Copy the listing below in full and skip every picture.

** Supplied data **
########
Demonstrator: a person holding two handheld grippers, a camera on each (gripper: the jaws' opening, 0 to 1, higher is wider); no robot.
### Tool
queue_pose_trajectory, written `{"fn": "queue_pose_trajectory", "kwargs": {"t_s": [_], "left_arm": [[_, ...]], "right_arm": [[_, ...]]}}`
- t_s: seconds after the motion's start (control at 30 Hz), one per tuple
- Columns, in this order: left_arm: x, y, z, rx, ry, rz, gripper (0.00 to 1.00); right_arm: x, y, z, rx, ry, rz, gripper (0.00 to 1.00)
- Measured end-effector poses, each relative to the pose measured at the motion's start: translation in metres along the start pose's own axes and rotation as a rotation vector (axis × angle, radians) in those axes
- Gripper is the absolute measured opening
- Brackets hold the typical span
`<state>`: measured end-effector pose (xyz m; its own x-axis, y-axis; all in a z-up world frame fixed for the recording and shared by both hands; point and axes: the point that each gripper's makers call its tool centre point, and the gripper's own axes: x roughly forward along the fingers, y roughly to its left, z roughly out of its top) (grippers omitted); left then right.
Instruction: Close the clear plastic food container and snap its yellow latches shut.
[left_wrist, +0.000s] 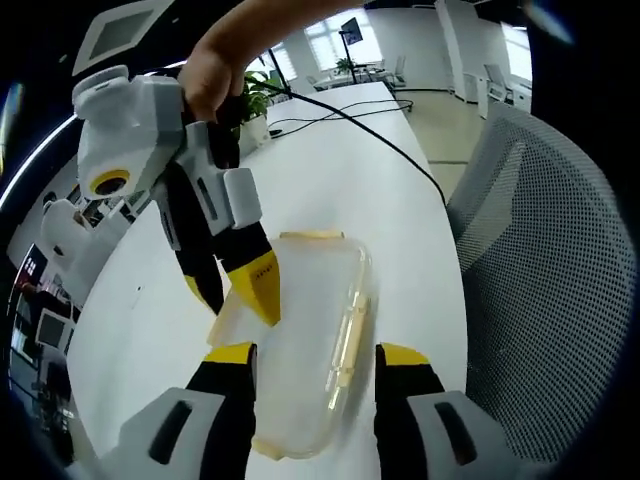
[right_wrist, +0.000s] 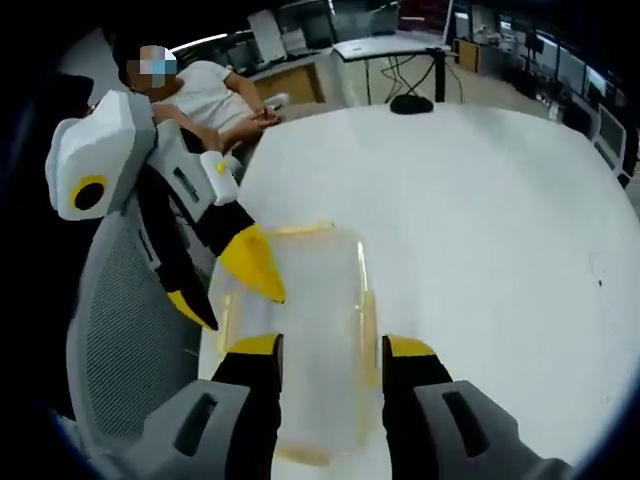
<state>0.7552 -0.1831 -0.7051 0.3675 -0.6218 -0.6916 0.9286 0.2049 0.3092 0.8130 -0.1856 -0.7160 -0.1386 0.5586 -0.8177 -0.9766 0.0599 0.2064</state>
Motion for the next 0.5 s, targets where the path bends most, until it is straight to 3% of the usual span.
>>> {"fn": "queue_pose_trajectory", "kwargs": {"t_s": [0.5], "left_arm": [[-0.023, 0.025, -0.023, -0.113, 0.019, 0.041, 0.45]], "right_arm": [[-0.02, -0.001, -0.004, -0.001, -0.098, -0.125, 0.42]]}}
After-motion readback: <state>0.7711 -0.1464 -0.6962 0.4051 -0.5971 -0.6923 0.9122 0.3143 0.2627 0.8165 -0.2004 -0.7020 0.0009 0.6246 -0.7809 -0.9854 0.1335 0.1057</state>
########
** Result of the exercise **
Demonstrator: a person holding two handheld grippers, a camera on each (gripper: the jaws' opening, 0 to 1, higher is wider); no robot.
### Tool
queue_pose_trajectory, written `{"fn": "queue_pose_trajectory", "kwargs": {"t_s": [_], "left_arm": [[_, ...]], "right_arm": [[_, ...]]}}`
- t_s: seconds after the motion's start (control at 30 Hz), one per tuple
- Columns, in this order: left_arm: x, y, z, rx, ry, rz, gripper (0.00 to 1.00); right_arm: x, y, z, rx, ry, rz, gripper (0.00 to 1.00)
- Measured end-effector poses, each relative to the pose measured at the motion's start: translation in metres along the start pose's own axes and rotation as a rotation vector (axis × angle, radians) in those axes
- Gripper is the absolute measured opening
- Brackets hold the typical span
`<state>`: measured end-effector pose (xyz m; its own x-axis, y-axis; all in a z-up world frame fixed for the recording and shared by both hands; point and axes: the point that each gripper's makers call its tool centre point, and the gripper's own axes: x roughly forward along the fingers, y roughly to its left, z roughly out of its top) (grippers omitted); left then right.
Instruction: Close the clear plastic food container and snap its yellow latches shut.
[left_wrist, +0.000s] 
[right_wrist, +0.000s] 
<state>0.7552 -0.1831 -0.7051 0.3675 -0.6218 -0.6916 0.9286 0.2049 0.3092 0.8130 -0.1856 -0.7160 -0.1386 0.5586 -0.8177 -0.9766 0.0599 0.2064</state>
Motion for the next 0.5 s, targets where the path bends most, until it is straight to 3% of the usual span.
>>> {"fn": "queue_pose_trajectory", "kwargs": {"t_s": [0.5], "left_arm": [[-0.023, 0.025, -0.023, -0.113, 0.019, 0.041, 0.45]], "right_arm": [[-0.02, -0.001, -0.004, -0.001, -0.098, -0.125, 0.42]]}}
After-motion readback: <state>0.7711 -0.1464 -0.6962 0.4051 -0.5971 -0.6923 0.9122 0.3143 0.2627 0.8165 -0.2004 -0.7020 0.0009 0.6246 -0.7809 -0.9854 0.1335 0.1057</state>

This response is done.